## Problem statement
Go line by line through the listing below and copy those that hold "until".

(Exercise material)

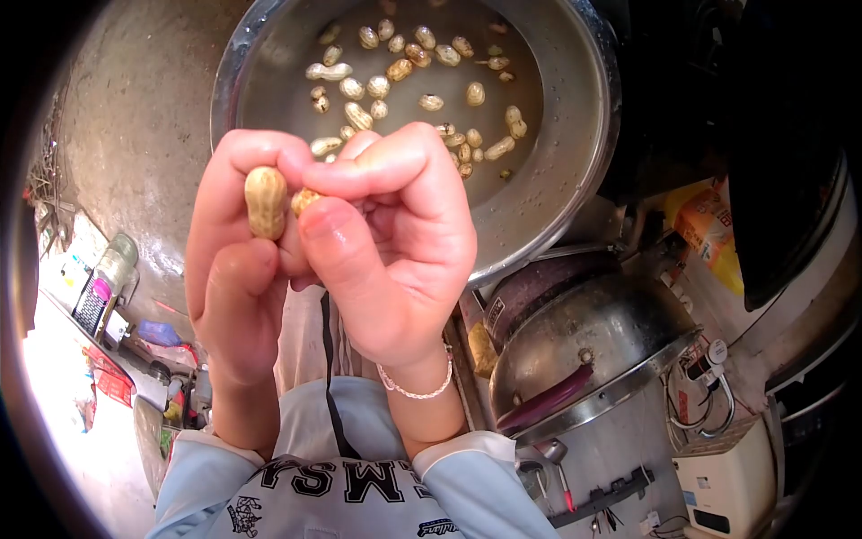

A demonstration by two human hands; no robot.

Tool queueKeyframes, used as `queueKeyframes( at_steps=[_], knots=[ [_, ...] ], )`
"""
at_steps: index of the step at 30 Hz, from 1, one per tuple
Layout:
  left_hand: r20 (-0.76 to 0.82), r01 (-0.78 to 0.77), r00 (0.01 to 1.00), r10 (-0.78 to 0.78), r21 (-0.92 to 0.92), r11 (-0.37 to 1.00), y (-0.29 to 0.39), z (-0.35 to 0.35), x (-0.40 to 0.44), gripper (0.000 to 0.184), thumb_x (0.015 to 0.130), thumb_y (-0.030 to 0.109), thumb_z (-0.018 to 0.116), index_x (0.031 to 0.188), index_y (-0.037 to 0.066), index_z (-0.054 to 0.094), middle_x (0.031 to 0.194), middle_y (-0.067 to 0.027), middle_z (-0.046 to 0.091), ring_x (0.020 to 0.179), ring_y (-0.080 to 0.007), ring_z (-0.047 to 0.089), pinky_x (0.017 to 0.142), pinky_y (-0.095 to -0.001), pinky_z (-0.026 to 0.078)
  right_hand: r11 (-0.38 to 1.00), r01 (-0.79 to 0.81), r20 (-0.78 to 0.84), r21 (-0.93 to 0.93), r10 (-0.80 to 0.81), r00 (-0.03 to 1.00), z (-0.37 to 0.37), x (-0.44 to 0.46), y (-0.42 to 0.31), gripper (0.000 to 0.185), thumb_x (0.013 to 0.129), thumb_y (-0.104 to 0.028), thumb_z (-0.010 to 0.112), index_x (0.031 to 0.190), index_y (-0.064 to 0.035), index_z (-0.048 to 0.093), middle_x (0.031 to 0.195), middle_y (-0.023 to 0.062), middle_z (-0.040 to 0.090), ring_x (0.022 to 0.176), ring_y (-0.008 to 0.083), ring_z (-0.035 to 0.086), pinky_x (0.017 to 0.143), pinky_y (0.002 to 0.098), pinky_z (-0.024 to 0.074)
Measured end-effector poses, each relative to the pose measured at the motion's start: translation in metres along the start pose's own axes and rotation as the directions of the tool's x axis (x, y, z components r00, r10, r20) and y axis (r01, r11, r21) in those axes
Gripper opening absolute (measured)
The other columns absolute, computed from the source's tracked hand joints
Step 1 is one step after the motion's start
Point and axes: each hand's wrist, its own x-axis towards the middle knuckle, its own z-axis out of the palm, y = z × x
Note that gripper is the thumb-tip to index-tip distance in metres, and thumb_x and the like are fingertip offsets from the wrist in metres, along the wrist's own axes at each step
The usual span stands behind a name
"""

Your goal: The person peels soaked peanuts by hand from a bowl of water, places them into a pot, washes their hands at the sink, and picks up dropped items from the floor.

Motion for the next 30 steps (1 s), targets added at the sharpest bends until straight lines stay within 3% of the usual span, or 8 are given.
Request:
queueKeyframes(
  at_steps=[5,6,10,16,19,25,28,30],
  knots=[
    [0.0,0.011,1.0,-0.011,0.042,0.999,-0.002,-0.002,0.0,0.037,0.07,0.023,0.041,0.097,-0.002,0.039,0.066,0.0007,0.042,0.055,-0.0037,0.034,0.049,-0.0159,0.027,1.0,0.023,-0.04,0.015,-0.023,0.999,-0.001,0.0,0.001,0.02,0.08,-0.02,0.056,0.084,-0.0027,0.046,0.066,0.0011,0.045,0.051,0.0019,0.03,0.045,0.0139,0.0231],
    [0.027,-0.082,0.996,0.079,0.14,0.987,-0.007,-0.005,0.0,0.034,0.074,0.021,0.042,0.098,-0.002,0.04,0.068,-0.0001,0.044,0.058,-0.0044,0.036,0.052,-0.016,0.029,0.999,0.03,-0.044,0.016,-0.029,0.999,-0.002,0.0,0.003,0.02,0.08,-0.019,0.056,0.084,-0.0024,0.046,0.067,0.0014,0.045,0.052,0.0021,0.031,0.046,0.0139,0.0238],
    [0.115,-0.171,0.983,0.142,0.312,0.935,-0.011,-0.008,-0.003,0.028,0.082,0.017,0.042,0.102,-0.003,0.04,0.074,-0.002,0.047,0.064,-0.0058,0.041,0.059,-0.017,0.035,0.945,0.32,0.064,-0.068,-0.316,0.946,-0.009,0.005,0.012,0.011,0.074,0.001,0.058,0.081,0.0031,0.05,0.062,0.0019,0.045,0.052,0.0054,0.034,0.047,0.0164,0.0279],
    [0.156,-0.194,0.977,0.146,0.365,0.91,-0.01,-0.011,-0.002,0.026,0.085,0.013,0.04,0.106,-0.003,0.039,0.081,-0.0036,0.048,0.069,-0.0066,0.045,0.064,-0.018,0.037,0.931,0.315,0.212,-0.182,-0.276,0.938,-0.015,0.009,0.009,0.01,0.074,0.002,0.057,0.079,0.0034,0.049,0.06,0.0012,0.044,0.049,0.0052,0.033,0.045,0.0172,0.0277],
    [0.172,-0.202,0.973,0.152,0.331,0.922,-0.008,-0.014,-0.002,0.028,0.084,0.012,0.04,0.106,-0.004,0.04,0.085,-0.0048,0.049,0.071,-0.0075,0.046,0.065,-0.0185,0.038,0.923,0.347,0.26,-0.163,-0.299,0.918,-0.015,0.011,0.012,0.011,0.074,0.001,0.057,0.079,0.0038,0.048,0.059,0.0011,0.043,0.048,0.0049,0.031,0.044,0.0174,0.0269],
    [0.193,-0.215,0.967,0.165,0.279,0.936,-0.002,-0.012,0.001,0.03,0.083,0.013,0.039,0.106,-0.005,0.04,0.088,-0.0066,0.049,0.073,-0.0092,0.047,0.067,-0.0194,0.038,0.926,0.365,0.046,-0.098,-0.362,0.931,-0.003,0.013,0.014,0.014,0.076,-0.001,0.058,0.082,0.0047,0.047,0.061,0.0021,0.044,0.049,0.0051,0.031,0.044,0.0174,0.0262],
    [0.193,-0.223,0.966,0.171,0.294,0.929,-0.002,-0.014,0.0,0.031,0.083,0.014,0.039,0.107,-0.005,0.041,0.088,-0.0066,0.049,0.073,-0.0093,0.047,0.066,-0.0193,0.038,0.921,0.29,0.023,-0.26,-0.295,0.955,0.002,0.008,0.008,0.023,0.079,-0.018,0.059,0.076,-0.0017,0.042,0.062,0.0014,0.043,0.055,0.0046,0.033,0.051,0.0161,0.0267],
    [0.194,-0.209,0.969,0.154,0.303,0.93,-0.002,-0.017,0.0,0.031,0.083,0.015,0.039,0.107,-0.005,0.041,0.088,-0.0065,0.049,0.073,-0.0091,0.047,0.066,-0.0192,0.039,0.918,0.273,0.084,-0.287,-0.259,0.962,-0.001,0.004,0.007,0.024,0.078,-0.019,0.059,0.075,-0.0016,0.042,0.059,0.0009,0.042,0.053,0.0045,0.032,0.05,0.0169,0.0269]
  ],
)
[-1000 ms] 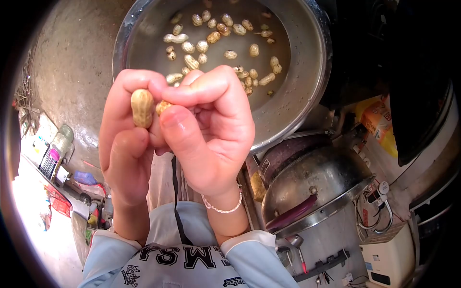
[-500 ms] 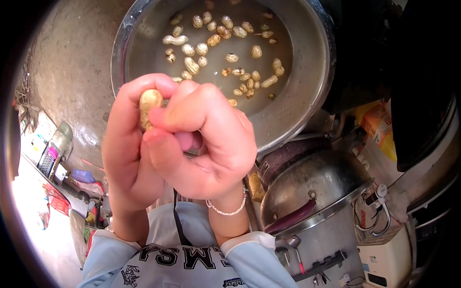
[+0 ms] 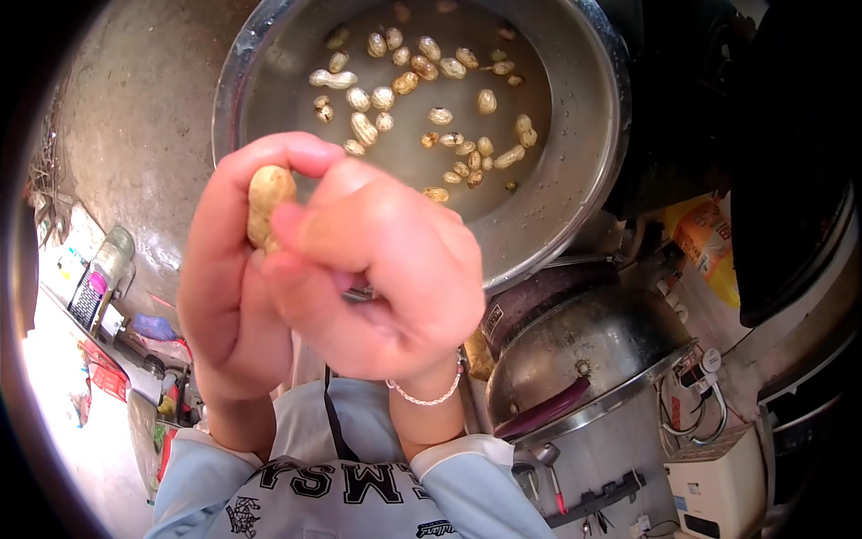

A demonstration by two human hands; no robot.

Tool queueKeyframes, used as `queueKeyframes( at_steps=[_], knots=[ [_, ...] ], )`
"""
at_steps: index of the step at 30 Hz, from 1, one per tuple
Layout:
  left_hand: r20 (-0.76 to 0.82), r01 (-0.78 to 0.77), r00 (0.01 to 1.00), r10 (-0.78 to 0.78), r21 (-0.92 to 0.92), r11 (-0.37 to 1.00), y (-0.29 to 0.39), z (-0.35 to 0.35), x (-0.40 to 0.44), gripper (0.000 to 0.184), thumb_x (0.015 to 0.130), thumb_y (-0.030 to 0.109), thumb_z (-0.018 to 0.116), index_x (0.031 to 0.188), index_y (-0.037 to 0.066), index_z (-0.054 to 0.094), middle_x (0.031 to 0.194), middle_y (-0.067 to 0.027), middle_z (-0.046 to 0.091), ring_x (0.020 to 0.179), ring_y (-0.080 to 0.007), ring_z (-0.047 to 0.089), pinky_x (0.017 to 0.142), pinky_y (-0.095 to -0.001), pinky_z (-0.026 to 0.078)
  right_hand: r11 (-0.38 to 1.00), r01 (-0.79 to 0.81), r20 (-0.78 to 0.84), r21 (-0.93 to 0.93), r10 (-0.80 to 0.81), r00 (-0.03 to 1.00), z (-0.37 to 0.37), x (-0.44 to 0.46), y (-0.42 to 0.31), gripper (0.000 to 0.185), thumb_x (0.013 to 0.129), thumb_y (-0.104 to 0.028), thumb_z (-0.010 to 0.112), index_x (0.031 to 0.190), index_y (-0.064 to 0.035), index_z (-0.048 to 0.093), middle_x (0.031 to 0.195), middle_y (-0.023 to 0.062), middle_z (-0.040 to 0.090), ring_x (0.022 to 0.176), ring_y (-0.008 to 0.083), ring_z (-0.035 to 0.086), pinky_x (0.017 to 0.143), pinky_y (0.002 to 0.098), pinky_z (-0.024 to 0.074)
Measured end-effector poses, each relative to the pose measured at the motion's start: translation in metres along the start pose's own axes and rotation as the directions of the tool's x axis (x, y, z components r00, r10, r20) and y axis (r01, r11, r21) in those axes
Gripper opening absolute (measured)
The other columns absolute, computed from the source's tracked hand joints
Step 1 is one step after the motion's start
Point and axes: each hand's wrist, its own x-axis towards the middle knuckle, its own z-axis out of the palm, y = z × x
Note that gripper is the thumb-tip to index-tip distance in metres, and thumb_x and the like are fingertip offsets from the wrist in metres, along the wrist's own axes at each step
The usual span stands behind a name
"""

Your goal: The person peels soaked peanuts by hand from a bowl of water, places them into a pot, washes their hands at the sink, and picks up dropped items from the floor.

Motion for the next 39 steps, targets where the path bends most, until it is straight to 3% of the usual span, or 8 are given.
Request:
queueKeyframes(
  at_steps=[6,14,18,24,28,34,38,39],
  knots=[
    [0.015,0.006,1.0,-0.009,0.215,0.977,0.005,-0.001,0.003,0.031,0.083,0.018,0.044,0.104,-0.006,0.043,0.091,-0.0074,0.05,0.075,-0.0084,0.048,0.065,-0.0189,0.039,1.0,0.019,-0.026,0.003,-0.019,0.999,0.003,0.001,0.001,0.025,0.078,-0.02,0.06,0.076,-0.0036,0.041,0.061,0.0008,0.042,0.054,0.0044,0.034,0.051,0.0168,0.0278],
    [-0.005,-0.123,0.992,0.125,0.121,0.985,0.003,0.001,0.003,0.027,0.081,0.01,0.048,0.102,-0.008,0.045,0.094,-0.0092,0.052,0.081,-0.0101,0.049,0.07,-0.0189,0.04,0.951,0.106,-0.21,0.29,-0.045,0.977,0.008,0.006,0.009,0.014,0.076,-0.004,0.059,0.079,0.0038,0.048,0.064,0.0057,0.05,0.052,0.0079,0.04,0.047,0.0192,0.0326],
    [-0.042,-0.052,0.997,0.057,0.101,0.993,0.007,0.001,0.001,0.026,0.081,0.008,0.048,0.101,-0.008,0.046,0.093,-0.0091,0.053,0.082,-0.0107,0.05,0.071,-0.0197,0.04,0.977,0.155,-0.069,0.146,-0.146,0.987,0.003,0.001,0.004,0.015,0.075,-0.004,0.061,0.078,0.0037,0.048,0.063,0.0072,0.05,0.051,0.0092,0.04,0.045,0.0199,0.032],
    [-0.089,-0.075,0.992,0.093,0.189,0.979,0.002,0.003,0.0,0.024,0.08,0.006,0.047,0.101,-0.006,0.049,0.093,-0.0083,0.054,0.08,-0.0105,0.05,0.07,-0.0199,0.041,0.996,0.006,-0.152,-0.089,-0.019,0.988,0.009,0.005,0.0,0.028,0.078,-0.023,0.06,0.078,-0.0052,0.039,0.061,-0.0004,0.038,0.055,0.0048,0.031,0.05,0.0164,0.0247],
    [-0.079,-0.086,0.99,0.113,0.282,0.956,0.006,-0.002,0.0,0.024,0.08,0.004,0.045,0.099,-0.009,0.05,0.094,-0.0114,0.055,0.083,-0.0134,0.052,0.073,-0.0217,0.041,0.987,0.129,0.166,-0.096,-0.112,0.98,-0.006,0.009,0.005,0.027,0.077,-0.022,0.061,0.08,-0.0037,0.041,0.06,0.0012,0.04,0.052,0.0054,0.03,0.048,0.0173,0.024],
    [-0.092,-0.105,0.986,0.142,0.326,0.939,0.007,-0.002,0.002,0.026,0.079,0.003,0.042,0.099,-0.011,0.05,0.097,-0.0139,0.055,0.086,-0.0159,0.053,0.075,-0.023,0.041,0.985,0.113,-0.136,-0.13,-0.13,0.982,0.008,0.008,0.008,0.028,0.076,-0.023,0.063,0.078,-0.0039,0.042,0.058,0.0006,0.039,0.051,0.0057,0.03,0.046,0.0181,0.0241],
    [-0.075,-0.181,0.976,0.203,0.229,0.956,-0.001,-0.002,0.001,0.027,0.079,0.001,0.039,0.101,-0.012,0.048,0.094,-0.013,0.055,0.079,-0.0133,0.052,0.069,-0.0208,0.041,0.983,0.175,0.297,-0.06,-0.15,0.943,-0.01,0.013,0.009,0.026,0.079,-0.023,0.058,0.084,-0.0038,0.042,0.063,0.0002,0.041,0.05,0.0048,0.03,0.045,0.0165,0.0236],
    [-0.063,-0.206,0.973,0.224,0.21,0.956,-0.002,-0.002,0.002,0.028,0.079,0.001,0.038,0.102,-0.012,0.048,0.093,-0.0126,0.055,0.077,-0.0121,0.052,0.067,-0.0198,0.041,0.998,0.051,0.143,0.048,-0.057,0.988,-0.004,0.008,0.008,0.025,0.08,-0.024,0.057,0.084,-0.0041,0.042,0.063,-0.0005,0.04,0.05,0.0042,0.029,0.044,0.016,0.0231]
  ],
)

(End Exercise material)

## Solution
Motion for the next 30 steps (1 s), targets added at the sharpest bends until straight lines stay within 3% of the usual span, or 8 are given.
Motion for the next 39 steps, targets where the path bends most, until it is straight to 3% of the usual span, or 8 are given.

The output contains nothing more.